WORK TASK | Transcribe the entries below without changing a word, and omit every picture.

═════ INPUT DATA

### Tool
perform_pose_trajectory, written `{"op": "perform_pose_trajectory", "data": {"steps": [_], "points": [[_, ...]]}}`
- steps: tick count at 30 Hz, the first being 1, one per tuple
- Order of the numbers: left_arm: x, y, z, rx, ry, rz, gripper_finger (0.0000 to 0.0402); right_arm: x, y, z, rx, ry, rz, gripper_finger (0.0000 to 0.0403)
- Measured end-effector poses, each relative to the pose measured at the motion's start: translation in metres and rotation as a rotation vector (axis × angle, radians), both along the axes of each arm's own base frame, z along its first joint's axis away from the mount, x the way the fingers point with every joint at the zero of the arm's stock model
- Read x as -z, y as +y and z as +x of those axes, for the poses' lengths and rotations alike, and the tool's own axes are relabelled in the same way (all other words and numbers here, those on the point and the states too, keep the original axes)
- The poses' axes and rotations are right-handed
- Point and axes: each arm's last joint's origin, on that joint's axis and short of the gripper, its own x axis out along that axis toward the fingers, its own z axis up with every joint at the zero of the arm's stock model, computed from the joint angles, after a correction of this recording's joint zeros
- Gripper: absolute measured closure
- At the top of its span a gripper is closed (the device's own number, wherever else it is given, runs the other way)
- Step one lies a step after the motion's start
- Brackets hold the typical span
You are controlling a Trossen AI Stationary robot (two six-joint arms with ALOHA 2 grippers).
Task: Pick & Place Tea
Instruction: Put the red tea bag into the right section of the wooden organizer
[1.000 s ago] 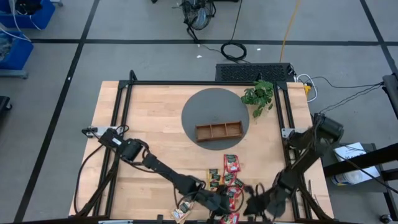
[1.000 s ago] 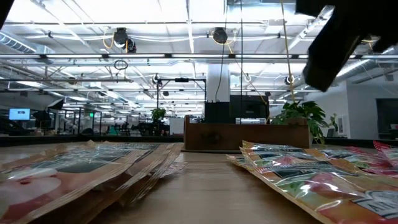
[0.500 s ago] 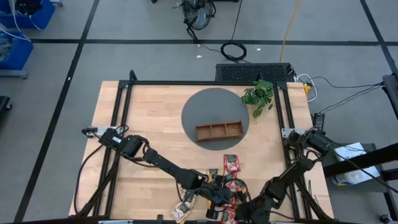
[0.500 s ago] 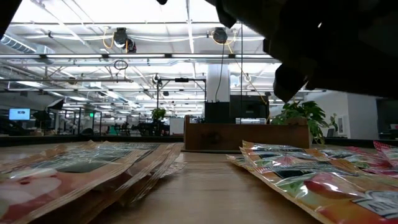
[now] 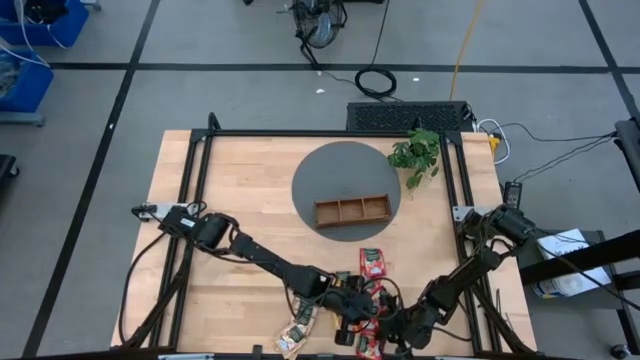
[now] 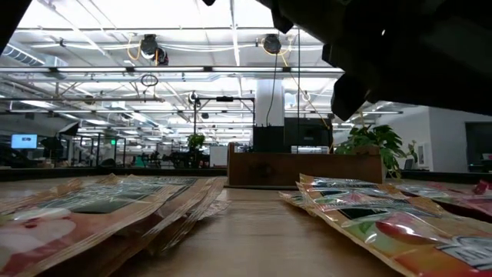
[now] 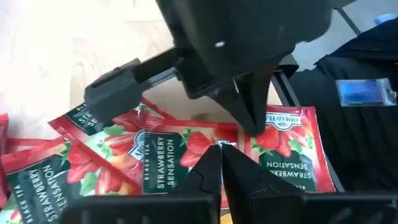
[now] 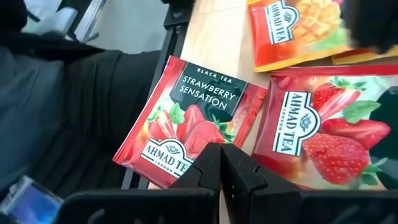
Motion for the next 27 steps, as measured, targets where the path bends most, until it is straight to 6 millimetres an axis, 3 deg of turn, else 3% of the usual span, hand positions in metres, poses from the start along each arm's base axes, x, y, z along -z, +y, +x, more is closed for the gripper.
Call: {"op": "perform_pose_trajectory", "data": {"steps": [6,12,20,27], "points": [[-0.004,-0.003,-0.001,0.006,-0.017,-0.007,0.0384,0.009,-0.012,-0.008,0.054,0.021,-0.049,0.0403],[-0.005,-0.006,-0.002,0.006,-0.026,-0.021,0.0398,-0.002,-0.019,-0.010,0.068,0.014,-0.114,0.0403],[-0.005,-0.021,-0.008,0.024,-0.033,-0.008,0.0375,-0.035,-0.025,-0.014,0.079,-0.065,-0.143,0.0403],[-0.005,-0.015,-0.006,-0.081,-0.068,0.067,0.0388,-0.062,-0.023,-0.015,0.043,-0.148,-0.067,0.0403]]}}
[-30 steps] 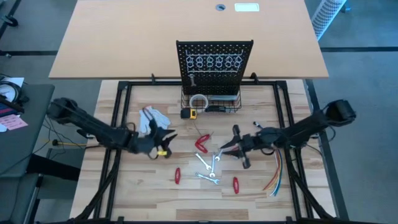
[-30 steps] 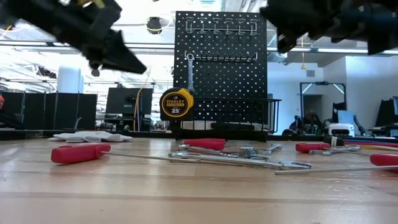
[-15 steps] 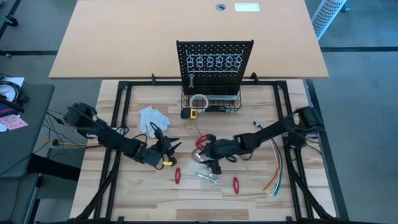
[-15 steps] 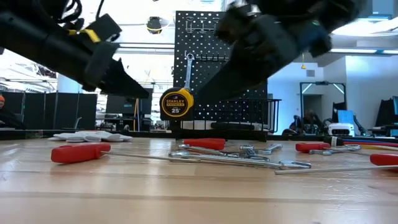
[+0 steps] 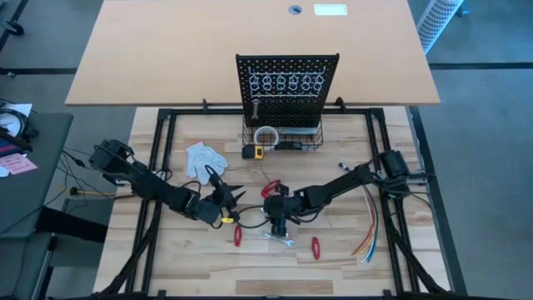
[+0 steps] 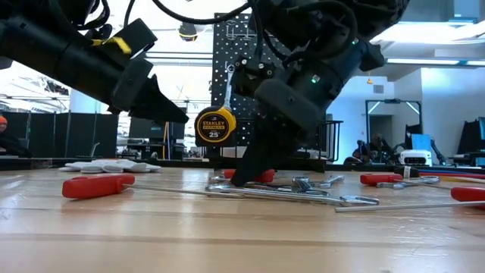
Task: Hang tools onto peg board
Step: Hang the silver wrench on the peg board
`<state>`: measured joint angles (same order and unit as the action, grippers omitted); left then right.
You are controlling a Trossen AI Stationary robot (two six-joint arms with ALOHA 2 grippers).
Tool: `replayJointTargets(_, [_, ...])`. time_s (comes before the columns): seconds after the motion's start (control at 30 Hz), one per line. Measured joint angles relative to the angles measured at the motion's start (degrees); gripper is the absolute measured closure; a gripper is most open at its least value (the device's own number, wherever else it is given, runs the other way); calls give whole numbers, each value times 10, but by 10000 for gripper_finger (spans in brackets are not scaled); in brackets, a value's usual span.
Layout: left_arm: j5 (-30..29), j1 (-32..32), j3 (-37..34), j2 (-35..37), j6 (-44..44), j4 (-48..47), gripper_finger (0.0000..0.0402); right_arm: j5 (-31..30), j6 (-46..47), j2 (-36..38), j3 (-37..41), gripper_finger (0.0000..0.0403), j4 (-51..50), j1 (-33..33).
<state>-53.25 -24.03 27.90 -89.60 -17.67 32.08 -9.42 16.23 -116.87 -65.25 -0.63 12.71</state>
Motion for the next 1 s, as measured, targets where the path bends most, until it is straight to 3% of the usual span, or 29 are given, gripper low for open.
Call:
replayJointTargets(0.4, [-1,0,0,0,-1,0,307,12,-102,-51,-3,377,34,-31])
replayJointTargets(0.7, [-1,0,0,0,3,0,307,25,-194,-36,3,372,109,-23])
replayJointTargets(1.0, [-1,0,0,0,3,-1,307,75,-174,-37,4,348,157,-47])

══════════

RESULT BELOW |
### Tool
perform_pose_trajectory, written `{"op": "perform_pose_trajectory", "data": {"steps": [_], "points": [[_, ...]]}}`
- steps: tick count at 30 Hz, the first being 1, one per tuple
- Order of the numbers: left_arm: x, y, z, rx, ry, rz, gripper_finger (0.0000 to 0.0402); right_arm: x, y, z, rx, ry, rz, gripper_finger (0.0000 to 0.0403)
- Measured end-effector poses, each relative to the pose measured at the motion's start: translation in metres and rotation as a rotation vector (axis × angle, radians), both along the axes of each arm's own base frame, z along its first joint's axis away from the mount, x the way the fingers point with every joint at the zero of the arm's stock model
- Read x as -z, y as +y and z as +x of those axes, for the poses' lengths and rotations alike, and the tool's own axes are relabelled in the same way (all other words and numbers here, those on the point and the states too, keep the original axes)
- The poses' axes and rotations are right-handed
- Point and axes: each arm's last joint's origin, on that joint's axis and short of the gripper, its own x axis out along that axis toward the fingers, its own z axis up with every joint at the zero of the arm's stock model, computed from the joint angles, after a correction of this recording's joint zeros
- Gripper: absolute measured closure
- At the top of its span a gripper is closed (the device's own number, wherever else it is given, runs the other way)
- Step one lies a step after the motion's start
- Brackets hold the typical span
You are controlling a Trossen AI Stationary robot (two six-joint arms with ALOHA 2 grippers).
Task: Pick & Place Tea
Instruction: Put the red tea bag into the right section of the wooden organizer
[1.000 s ago] 
[1.000 s ago] 
[0.500 s ago] 
[0.500 s ago] 
[now] 
[now] 
[now] 
[now] 
Motion for the next 27 steps, as measured, targets where the path bends most, until it is straight to 6 millimetres an axis, 3 deg of turn, else 3% of the usual span, hand positions in metres, poses from the start along each arm's base axes, x, y, z along -z, +y, +x, more is closed for the gripper.
Call: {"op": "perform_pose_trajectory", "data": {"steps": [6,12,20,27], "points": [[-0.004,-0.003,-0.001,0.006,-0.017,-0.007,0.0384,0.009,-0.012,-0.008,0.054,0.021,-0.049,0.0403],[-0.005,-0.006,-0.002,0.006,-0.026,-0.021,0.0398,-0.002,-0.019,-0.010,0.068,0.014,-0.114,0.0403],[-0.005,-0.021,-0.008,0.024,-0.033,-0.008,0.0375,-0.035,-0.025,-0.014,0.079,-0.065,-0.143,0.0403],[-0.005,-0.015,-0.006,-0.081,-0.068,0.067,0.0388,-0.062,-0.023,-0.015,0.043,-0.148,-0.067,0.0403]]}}
[-30 steps] 
[-30 steps] 
[-15 steps] 
[-15 steps] 
[+0 steps] 
[+0 steps] 
Task: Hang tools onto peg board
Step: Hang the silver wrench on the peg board
`<state>`: measured joint angles (same order and unit as the action, grippers omitted); left then right.
You are controlling a Trossen AI Stationary robot (two six-joint arms with ALOHA 2 grippers).
Tool: `replayJointTargets(_, [_, ...])`. time_s (comes before the columns): seconds after the motion's start (control at 30 Hz), one per line. Measured joint angles relative to the angles measured at the motion's start (degrees); gripper is the absolute measured closure; a gripper is most open at its least value (the device's own number, wherever else it is given, runs the other way); calls give whole numbers, each value times 10, but by 10000 for gripper_finger (spans in brackets are not scaled); in brackets, a value's usual span.
Layout: left_arm: j5 (-30..29), j1 (-32..32), j3 (-37..34), j2 (-35..37), j6 (-44..44), j4 (-48..47), gripper_finger (0.0000..0.0402); right_arm: j5 (-31..30), j6 (-46..47), j2 (-36..38), j3 (-37..41), gripper_finger (0.0000..0.0403), j4 (-51..50), j1 (-33..33).
<state>-53.25 -24.03 27.90 -89.60 -17.67 32.08 -9.42 16.23 -116.87 -65.25 -0.63 12.71</state>
Motion for the next 1 s, as measured, targets where the path bends most, until it is straight to 3% of the usual span, or 29 are given, gripper low for open.
Call:
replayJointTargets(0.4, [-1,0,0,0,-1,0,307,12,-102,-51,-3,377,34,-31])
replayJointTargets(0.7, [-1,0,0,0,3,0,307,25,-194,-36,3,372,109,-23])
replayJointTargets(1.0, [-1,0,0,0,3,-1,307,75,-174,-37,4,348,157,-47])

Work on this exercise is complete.